WORK ITEM
Below are several records. Retype exactly those lines running from the one with "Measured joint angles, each" through the one with "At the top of", end lines included, and no others.

[Extracted records]
- Opening Delimiter -
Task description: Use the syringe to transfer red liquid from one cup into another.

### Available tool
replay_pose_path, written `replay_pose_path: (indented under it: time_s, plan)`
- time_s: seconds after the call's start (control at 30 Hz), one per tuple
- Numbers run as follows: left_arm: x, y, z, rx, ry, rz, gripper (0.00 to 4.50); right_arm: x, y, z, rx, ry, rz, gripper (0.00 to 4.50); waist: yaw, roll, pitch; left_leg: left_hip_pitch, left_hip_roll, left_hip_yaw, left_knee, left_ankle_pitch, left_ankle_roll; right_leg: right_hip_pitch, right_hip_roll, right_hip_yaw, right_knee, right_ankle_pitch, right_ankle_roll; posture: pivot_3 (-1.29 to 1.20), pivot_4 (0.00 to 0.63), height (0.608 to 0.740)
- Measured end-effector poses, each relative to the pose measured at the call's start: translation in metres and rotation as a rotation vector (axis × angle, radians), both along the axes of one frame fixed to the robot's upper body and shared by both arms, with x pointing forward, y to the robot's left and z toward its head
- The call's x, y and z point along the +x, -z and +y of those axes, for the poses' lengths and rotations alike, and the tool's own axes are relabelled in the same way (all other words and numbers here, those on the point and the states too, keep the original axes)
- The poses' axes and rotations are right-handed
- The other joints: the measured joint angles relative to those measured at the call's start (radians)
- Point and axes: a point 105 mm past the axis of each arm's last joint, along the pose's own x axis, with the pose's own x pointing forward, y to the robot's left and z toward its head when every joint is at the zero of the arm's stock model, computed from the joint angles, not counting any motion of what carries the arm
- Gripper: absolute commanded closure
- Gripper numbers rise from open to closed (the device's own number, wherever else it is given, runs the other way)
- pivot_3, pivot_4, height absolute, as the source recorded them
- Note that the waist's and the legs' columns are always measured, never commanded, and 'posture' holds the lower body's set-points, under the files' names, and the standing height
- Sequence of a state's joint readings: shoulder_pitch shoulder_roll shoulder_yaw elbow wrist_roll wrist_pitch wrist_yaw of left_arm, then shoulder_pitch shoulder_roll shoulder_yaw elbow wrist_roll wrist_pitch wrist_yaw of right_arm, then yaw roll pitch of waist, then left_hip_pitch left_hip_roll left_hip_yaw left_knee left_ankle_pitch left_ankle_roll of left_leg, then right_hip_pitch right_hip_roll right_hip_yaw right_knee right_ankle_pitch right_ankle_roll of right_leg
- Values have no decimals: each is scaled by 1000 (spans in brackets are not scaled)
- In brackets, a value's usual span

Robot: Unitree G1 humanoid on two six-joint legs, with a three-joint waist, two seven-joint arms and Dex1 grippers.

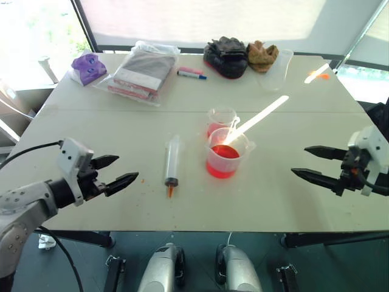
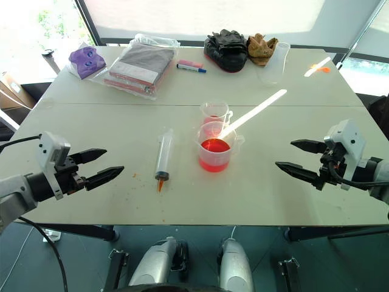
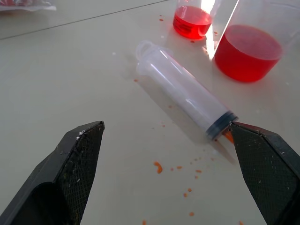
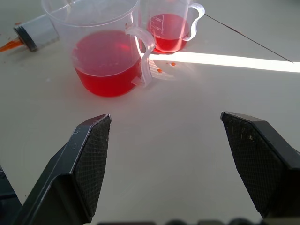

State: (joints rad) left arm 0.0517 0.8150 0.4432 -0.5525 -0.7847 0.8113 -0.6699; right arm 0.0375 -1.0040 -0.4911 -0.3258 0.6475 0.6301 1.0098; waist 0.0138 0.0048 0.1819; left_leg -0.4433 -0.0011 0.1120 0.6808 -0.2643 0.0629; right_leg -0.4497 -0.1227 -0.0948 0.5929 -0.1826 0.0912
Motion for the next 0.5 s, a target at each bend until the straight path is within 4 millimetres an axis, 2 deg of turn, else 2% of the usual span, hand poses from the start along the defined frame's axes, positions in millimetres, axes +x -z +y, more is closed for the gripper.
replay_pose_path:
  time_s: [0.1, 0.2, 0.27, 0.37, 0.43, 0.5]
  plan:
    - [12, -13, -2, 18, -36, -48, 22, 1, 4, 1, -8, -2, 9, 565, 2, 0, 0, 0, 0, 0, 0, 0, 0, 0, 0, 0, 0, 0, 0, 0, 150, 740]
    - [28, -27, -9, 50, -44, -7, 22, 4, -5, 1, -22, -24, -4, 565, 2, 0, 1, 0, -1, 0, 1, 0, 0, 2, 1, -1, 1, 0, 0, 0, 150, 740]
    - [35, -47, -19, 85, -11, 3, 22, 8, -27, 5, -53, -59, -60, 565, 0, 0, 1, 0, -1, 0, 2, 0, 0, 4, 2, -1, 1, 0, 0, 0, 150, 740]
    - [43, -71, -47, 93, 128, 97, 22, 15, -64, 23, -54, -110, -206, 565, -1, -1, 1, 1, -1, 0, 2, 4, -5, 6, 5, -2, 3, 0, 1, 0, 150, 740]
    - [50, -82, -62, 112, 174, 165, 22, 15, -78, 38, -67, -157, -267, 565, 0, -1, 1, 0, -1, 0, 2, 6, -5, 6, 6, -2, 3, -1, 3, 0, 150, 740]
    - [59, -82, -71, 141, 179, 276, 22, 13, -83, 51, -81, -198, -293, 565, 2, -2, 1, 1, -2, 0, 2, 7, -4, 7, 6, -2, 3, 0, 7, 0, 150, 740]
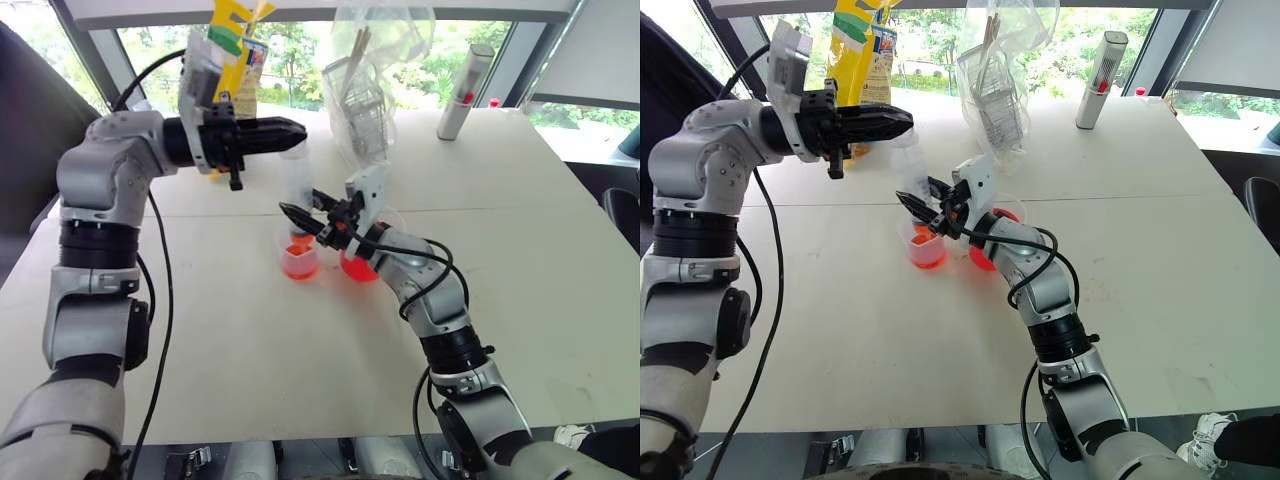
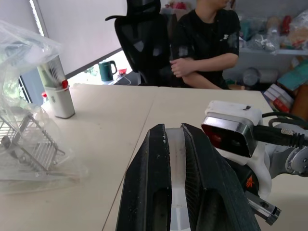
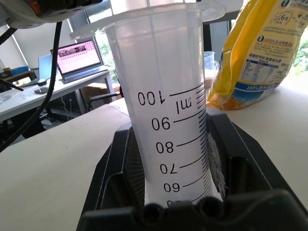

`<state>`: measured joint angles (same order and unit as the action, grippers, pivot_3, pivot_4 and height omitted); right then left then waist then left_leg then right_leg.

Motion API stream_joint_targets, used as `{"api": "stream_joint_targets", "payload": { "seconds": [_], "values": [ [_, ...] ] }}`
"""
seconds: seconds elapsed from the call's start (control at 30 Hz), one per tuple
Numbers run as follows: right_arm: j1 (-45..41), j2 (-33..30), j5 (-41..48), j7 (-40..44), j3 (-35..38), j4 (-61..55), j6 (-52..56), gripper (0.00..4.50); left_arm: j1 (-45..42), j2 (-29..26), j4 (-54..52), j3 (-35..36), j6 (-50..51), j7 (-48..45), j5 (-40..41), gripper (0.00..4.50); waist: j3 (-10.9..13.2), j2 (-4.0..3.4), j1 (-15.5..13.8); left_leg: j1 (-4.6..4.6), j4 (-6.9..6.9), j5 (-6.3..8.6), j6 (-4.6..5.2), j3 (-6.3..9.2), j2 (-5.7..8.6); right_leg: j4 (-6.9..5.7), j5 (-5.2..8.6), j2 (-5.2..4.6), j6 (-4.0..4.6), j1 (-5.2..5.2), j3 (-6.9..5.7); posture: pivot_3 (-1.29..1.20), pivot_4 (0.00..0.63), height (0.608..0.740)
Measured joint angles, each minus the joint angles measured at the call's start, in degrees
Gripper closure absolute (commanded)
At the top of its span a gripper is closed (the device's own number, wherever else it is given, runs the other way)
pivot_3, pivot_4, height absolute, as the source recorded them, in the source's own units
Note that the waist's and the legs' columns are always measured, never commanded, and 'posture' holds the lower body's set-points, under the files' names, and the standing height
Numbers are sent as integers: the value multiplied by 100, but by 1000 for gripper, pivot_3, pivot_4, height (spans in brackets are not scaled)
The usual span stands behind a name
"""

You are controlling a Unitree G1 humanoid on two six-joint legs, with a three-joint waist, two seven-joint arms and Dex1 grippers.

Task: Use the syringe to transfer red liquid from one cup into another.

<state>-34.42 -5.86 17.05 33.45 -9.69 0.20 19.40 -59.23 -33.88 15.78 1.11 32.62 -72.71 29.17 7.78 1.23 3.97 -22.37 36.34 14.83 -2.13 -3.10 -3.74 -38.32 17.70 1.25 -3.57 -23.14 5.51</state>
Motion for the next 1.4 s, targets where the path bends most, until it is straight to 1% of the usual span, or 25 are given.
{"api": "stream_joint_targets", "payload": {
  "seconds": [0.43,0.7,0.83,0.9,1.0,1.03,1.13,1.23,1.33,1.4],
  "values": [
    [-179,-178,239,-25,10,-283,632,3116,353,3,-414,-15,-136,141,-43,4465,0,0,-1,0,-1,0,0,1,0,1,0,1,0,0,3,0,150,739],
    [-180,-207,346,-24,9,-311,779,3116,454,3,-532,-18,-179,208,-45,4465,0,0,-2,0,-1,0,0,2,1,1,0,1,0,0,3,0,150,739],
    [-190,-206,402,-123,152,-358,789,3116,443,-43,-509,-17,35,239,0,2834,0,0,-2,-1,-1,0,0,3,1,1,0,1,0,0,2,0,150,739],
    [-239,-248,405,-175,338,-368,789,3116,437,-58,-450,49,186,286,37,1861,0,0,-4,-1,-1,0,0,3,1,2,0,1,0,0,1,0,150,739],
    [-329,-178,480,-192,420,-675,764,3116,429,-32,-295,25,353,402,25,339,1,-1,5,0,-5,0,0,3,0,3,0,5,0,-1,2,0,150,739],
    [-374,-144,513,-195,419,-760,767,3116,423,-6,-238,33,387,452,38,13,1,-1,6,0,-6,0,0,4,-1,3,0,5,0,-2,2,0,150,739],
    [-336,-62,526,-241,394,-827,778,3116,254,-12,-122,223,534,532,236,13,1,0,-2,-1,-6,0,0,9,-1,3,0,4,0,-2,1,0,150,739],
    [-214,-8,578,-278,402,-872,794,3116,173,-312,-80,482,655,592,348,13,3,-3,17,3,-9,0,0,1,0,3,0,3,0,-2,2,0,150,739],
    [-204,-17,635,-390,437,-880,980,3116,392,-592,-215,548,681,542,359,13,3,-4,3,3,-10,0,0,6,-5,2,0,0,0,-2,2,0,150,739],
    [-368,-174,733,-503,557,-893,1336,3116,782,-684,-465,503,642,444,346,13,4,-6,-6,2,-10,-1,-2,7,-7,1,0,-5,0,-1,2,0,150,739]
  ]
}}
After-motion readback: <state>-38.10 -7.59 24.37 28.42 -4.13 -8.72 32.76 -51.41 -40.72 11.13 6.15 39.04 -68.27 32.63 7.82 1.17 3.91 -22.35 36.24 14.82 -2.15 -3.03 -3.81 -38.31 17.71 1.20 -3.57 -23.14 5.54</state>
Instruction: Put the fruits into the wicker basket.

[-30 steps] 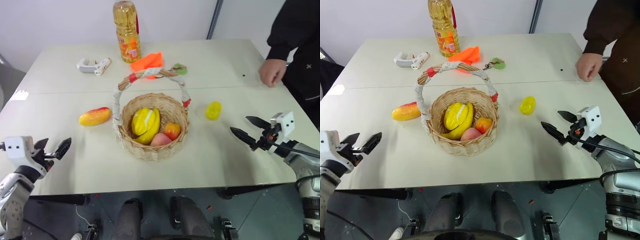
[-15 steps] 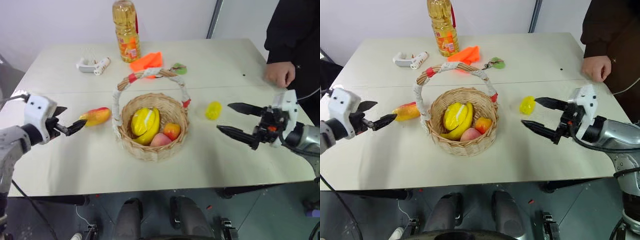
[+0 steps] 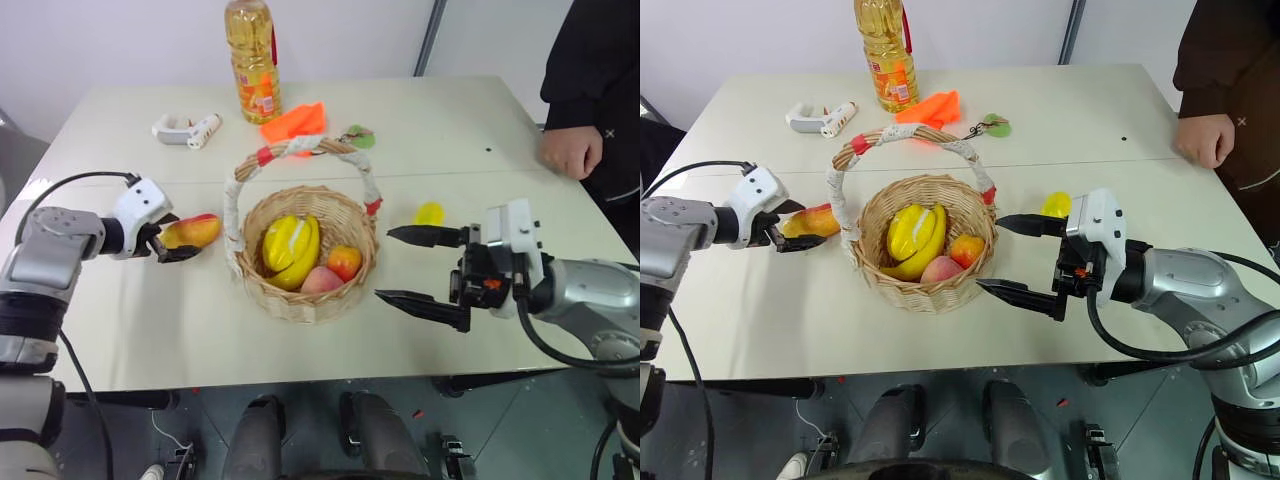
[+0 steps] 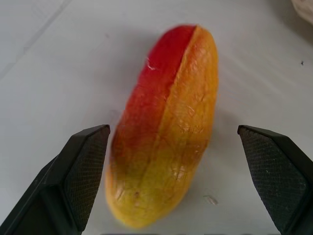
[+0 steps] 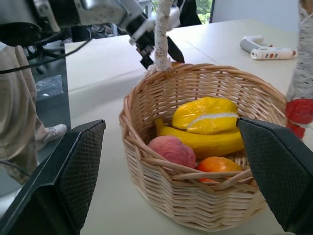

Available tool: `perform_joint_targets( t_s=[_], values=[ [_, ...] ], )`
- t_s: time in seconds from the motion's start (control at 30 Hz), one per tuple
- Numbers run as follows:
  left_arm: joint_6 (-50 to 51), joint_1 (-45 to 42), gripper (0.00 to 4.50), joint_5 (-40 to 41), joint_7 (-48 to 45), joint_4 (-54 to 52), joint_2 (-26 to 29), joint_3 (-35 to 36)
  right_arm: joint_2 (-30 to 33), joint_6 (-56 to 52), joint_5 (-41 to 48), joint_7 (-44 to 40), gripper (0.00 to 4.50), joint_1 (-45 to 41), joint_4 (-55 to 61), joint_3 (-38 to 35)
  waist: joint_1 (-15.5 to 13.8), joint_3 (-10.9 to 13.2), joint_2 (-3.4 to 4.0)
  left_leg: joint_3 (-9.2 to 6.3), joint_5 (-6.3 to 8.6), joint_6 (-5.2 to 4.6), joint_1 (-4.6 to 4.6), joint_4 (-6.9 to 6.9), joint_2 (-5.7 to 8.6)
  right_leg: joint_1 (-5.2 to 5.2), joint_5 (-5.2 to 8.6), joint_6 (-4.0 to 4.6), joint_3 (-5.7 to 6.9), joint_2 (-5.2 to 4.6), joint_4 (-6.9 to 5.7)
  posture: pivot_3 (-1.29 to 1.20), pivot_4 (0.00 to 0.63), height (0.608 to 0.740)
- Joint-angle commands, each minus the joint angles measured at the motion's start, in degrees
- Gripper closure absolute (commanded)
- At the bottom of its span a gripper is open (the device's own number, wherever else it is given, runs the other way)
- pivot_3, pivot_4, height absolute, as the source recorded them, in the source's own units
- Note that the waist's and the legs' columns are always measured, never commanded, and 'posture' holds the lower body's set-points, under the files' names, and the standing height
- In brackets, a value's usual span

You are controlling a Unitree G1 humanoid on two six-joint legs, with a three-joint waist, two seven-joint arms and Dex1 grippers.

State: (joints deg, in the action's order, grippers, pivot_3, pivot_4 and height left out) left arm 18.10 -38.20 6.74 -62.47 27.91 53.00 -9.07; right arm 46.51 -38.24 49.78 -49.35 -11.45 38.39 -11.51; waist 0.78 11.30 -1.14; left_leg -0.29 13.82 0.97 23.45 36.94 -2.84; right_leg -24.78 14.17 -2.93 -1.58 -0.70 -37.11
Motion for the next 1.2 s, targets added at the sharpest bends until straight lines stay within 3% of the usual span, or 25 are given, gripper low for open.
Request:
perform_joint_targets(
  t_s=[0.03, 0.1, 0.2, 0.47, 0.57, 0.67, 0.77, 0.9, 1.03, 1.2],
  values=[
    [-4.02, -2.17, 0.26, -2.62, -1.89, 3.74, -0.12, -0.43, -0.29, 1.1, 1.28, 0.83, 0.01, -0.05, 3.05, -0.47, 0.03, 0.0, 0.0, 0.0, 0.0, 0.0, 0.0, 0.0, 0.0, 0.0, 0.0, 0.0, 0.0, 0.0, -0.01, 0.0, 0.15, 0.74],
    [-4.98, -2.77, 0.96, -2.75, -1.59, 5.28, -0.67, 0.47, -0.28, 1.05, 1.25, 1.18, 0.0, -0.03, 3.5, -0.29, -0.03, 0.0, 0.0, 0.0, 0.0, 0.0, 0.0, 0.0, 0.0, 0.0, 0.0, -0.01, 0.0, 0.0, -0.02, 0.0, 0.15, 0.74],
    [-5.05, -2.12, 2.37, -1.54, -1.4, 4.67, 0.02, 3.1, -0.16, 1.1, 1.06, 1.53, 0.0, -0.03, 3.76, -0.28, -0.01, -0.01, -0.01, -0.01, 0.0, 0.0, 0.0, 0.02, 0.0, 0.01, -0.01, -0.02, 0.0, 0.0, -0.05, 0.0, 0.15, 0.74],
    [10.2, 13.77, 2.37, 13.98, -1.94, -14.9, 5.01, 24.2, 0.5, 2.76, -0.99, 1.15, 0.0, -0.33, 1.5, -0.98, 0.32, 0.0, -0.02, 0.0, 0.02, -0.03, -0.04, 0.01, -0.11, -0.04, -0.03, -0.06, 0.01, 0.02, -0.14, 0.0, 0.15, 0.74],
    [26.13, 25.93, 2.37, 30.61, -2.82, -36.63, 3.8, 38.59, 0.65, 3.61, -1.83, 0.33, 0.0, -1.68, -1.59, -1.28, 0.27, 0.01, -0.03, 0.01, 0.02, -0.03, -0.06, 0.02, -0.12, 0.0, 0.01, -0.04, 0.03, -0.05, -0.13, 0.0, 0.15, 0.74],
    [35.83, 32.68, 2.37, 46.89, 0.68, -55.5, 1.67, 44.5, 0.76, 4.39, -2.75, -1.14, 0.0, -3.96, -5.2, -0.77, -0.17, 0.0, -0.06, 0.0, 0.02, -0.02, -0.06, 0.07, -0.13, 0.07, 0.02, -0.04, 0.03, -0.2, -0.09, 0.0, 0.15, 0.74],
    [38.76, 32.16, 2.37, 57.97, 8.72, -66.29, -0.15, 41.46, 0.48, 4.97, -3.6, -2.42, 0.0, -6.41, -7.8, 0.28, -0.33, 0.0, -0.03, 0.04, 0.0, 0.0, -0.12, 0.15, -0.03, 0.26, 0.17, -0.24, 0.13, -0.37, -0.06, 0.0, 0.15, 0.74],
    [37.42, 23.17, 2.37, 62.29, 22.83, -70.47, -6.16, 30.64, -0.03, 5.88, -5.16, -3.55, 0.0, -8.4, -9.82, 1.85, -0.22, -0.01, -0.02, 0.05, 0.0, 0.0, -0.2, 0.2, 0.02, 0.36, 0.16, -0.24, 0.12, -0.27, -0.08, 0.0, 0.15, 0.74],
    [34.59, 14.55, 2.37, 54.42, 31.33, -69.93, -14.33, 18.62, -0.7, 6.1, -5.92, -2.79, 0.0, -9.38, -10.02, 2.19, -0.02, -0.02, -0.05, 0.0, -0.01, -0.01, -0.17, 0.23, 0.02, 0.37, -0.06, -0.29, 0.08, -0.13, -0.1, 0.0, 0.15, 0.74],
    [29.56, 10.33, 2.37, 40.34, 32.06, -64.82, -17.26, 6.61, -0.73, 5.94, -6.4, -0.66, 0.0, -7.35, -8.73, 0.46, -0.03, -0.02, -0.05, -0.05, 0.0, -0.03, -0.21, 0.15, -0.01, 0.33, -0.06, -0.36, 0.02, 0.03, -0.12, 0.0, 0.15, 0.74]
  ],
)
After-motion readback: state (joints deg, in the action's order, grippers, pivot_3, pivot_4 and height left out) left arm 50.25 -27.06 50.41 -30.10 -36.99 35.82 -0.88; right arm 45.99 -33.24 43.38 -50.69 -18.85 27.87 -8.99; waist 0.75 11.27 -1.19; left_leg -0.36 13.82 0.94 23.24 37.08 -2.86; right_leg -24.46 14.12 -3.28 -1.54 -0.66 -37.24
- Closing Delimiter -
YOUR SOLUTION
Measured joint angles, each minus the joint angles measured at the call's start, in degrees
Gripper closure absolute (commanded)
At the top of its span a gripper is closed (the device's own number, wherever else it is given, runs the other way)

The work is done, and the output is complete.